Predicting early symptomatic osteoarthritis in the human knee using machine learning classification of magnetic resonance images from the osteoarthritis initiative.

作者信息

Ashinsky Beth G, Bouhrara Mustapha, Coletta Christopher E, Lehallier Benoit, Urish Kenneth L, Lin Ping-Chang, Goldberg Ilya G, Spencer Richard G

机构信息

Laboratory of Clinical Investigation, Magnetic Resonance Imaging and Spectroscopy Section, National Institute on Aging, NIH, 251 Bayview Boulevard, Baltimore 21224, Maryland.
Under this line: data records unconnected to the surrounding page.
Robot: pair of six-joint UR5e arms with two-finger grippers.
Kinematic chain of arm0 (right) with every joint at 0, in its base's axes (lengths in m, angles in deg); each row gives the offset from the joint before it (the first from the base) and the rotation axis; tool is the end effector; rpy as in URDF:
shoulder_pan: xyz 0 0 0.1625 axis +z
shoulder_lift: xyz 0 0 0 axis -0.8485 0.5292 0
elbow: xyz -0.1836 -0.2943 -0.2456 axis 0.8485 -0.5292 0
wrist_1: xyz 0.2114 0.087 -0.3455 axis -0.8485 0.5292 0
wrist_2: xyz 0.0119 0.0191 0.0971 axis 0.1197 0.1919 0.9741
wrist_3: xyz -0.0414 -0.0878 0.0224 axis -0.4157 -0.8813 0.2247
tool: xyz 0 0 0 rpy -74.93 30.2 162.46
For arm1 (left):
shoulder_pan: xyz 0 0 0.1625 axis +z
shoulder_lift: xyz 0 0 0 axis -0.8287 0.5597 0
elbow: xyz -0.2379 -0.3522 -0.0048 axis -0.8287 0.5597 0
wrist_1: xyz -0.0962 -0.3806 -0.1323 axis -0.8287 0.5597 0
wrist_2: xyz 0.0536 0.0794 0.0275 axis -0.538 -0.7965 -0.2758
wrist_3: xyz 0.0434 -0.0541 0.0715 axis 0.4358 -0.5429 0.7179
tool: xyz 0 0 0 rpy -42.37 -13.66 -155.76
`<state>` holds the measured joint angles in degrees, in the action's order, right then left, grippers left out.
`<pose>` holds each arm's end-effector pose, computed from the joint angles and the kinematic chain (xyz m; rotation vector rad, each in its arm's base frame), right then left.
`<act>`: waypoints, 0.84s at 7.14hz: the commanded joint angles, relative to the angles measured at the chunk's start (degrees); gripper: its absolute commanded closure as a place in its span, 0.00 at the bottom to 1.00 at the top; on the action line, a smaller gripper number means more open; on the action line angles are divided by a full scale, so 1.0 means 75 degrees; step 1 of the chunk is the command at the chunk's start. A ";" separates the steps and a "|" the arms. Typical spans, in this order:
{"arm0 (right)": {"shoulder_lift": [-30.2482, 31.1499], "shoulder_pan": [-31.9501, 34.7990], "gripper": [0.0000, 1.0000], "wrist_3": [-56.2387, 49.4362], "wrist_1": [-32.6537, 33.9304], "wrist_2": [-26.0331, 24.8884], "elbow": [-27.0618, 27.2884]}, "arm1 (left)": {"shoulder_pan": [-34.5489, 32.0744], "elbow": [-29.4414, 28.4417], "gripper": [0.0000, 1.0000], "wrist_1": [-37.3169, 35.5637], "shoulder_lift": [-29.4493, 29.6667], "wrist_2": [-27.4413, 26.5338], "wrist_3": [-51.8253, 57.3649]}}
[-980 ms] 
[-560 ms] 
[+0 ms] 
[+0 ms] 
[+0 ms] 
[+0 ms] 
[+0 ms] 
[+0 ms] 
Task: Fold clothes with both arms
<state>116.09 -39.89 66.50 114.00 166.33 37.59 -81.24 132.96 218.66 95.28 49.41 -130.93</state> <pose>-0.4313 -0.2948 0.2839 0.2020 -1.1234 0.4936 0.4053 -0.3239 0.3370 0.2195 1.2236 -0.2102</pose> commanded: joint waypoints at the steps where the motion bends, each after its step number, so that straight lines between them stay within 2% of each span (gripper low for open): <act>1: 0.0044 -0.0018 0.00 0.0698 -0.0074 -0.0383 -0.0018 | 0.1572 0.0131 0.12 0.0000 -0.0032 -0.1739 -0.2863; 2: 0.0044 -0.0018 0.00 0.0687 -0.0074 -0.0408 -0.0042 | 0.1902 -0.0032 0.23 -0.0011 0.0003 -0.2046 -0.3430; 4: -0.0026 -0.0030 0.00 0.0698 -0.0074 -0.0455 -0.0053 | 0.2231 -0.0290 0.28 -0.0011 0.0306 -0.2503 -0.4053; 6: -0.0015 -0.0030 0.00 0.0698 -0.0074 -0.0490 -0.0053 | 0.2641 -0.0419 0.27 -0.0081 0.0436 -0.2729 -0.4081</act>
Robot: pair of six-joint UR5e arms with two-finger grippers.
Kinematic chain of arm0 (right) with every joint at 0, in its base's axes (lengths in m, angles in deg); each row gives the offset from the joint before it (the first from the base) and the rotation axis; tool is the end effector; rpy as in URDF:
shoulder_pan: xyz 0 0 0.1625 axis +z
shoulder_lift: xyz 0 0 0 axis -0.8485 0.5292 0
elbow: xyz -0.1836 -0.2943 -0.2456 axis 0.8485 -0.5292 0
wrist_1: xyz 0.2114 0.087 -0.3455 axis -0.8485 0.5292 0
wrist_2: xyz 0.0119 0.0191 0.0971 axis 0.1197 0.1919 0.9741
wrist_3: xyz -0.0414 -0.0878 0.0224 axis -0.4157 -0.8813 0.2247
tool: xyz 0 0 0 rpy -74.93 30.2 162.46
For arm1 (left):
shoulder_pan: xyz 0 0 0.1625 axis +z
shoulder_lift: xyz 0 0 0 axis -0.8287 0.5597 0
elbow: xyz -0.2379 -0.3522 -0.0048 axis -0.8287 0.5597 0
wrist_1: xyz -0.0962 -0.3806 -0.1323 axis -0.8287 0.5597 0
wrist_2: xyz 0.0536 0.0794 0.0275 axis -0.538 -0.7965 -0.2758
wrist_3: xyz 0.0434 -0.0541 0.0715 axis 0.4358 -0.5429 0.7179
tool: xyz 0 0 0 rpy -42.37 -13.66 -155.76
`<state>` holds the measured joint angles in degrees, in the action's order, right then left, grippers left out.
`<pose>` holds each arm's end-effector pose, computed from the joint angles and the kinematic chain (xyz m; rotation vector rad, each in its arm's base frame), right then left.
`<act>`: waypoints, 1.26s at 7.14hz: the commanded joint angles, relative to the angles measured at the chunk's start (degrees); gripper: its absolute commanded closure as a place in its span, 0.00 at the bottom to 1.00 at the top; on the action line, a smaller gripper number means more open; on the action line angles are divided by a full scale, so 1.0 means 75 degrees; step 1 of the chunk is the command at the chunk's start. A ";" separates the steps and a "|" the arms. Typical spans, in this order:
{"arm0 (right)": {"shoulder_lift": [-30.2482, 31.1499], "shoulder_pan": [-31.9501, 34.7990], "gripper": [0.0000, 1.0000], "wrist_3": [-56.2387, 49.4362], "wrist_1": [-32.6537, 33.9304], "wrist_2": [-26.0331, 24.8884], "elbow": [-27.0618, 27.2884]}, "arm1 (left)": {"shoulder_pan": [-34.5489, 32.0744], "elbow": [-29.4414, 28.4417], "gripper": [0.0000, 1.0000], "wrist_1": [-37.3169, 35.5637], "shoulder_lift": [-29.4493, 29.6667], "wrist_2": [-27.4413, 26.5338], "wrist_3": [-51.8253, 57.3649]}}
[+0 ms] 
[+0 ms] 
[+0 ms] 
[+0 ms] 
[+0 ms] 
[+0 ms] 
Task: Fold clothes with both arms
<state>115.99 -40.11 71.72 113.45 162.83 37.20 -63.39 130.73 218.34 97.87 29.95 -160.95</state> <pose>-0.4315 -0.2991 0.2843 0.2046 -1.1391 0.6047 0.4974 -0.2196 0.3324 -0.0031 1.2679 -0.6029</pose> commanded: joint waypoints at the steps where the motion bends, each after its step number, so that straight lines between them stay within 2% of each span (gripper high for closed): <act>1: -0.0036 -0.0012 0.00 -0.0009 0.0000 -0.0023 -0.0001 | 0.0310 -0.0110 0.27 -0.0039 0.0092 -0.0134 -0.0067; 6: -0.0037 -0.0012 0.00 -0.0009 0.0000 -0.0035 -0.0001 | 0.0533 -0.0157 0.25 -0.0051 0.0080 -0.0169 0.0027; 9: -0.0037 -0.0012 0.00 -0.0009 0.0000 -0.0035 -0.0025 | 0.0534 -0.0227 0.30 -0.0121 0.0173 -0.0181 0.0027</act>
Image Informatics and Computational Biology Unit, National Institute on Aging, NIH, Baltimore, Maryland.

出版信息

J Orthop Res. 2017 Oct;35(10):2243-2250. doi: 10.1002/jor.23519. Epub 2017 Mar 23.

DOI:10.1002/jor.23519
PMID:28084653
原文链接:https://pmc.ncbi.nlm.nih.gov/articles/PMC5969573/
Abstract

UNLABELLED

The purpose of this study is to evaluate the ability of a machine learning algorithm to classify in vivo magnetic resonance images (MRI) of human articular cartilage for development of osteoarthritis (OA). Sixty-eight subjects were selected from the osteoarthritis initiative (OAI) control and incidence cohorts. Progression to clinical OA was defined by the development of symptoms as quantified by the Western Ontario and McMaster Universities Arthritis (WOMAC) questionnaire 3 years after baseline evaluation. Multi-slice T -weighted knee images, obtained through the OAI, of these subjects were registered using a nonlinear image registration algorithm. T maps of cartilage from the central weight bearing slices of the medial femoral condyle were derived from the registered images using the multiple available echo times and were classified for "progression to symptomatic OA" using the machine learning tool, weighted neighbor distance using compound hierarchy of algorithms representing morphology (WND-CHRM). WND-CHRM classified the isolated T maps for the progression to symptomatic OA with 75% accuracy.

CLINICAL SIGNIFICANCE

Machine learning algorithms applied to T maps have the potential to provide important prognostic information for the development of OA. © 2017 Orthopaedic Research Society. Published by Wiley Periodicals, Inc. J Orthop Res 35:2243-2250, 2017.

摘要

未标注

本研究的目的是评估一种机器学习算法对人类关节软骨的体内磁共振成像(MRI)进行分类以用于骨关节炎(OA)发展研究的能力。从骨关节炎倡议(OAI)对照组和发病率队列中选取了68名受试者。进展为临床OA的定义是在基线评估3年后,由西安大略和麦克马斯特大学骨关节炎指数(WOMAC)问卷量化的症状发展情况。通过OAI获得的这些受试者的多层T加权膝关节图像,使用非线性图像配准算法进行配准。利用多个可用回波时间,从配准图像中获取股骨内侧髁中央负重切片的软骨T图,并使用机器学习工具“基于算法形态复合层次的加权邻域距离”(WND-CHRM)对“进展为有症状OA”进行分类。WND-CHRM对孤立的T图进行分类,以预测进展为有症状OA的准确率为75%。

临床意义

应用于T图的机器学习算法有可能为OA的发展提供重要的预后信息。©2017骨科学研究协会。由威利期刊公司出版。《骨科研究杂志》35:2243 - 2250,2017年。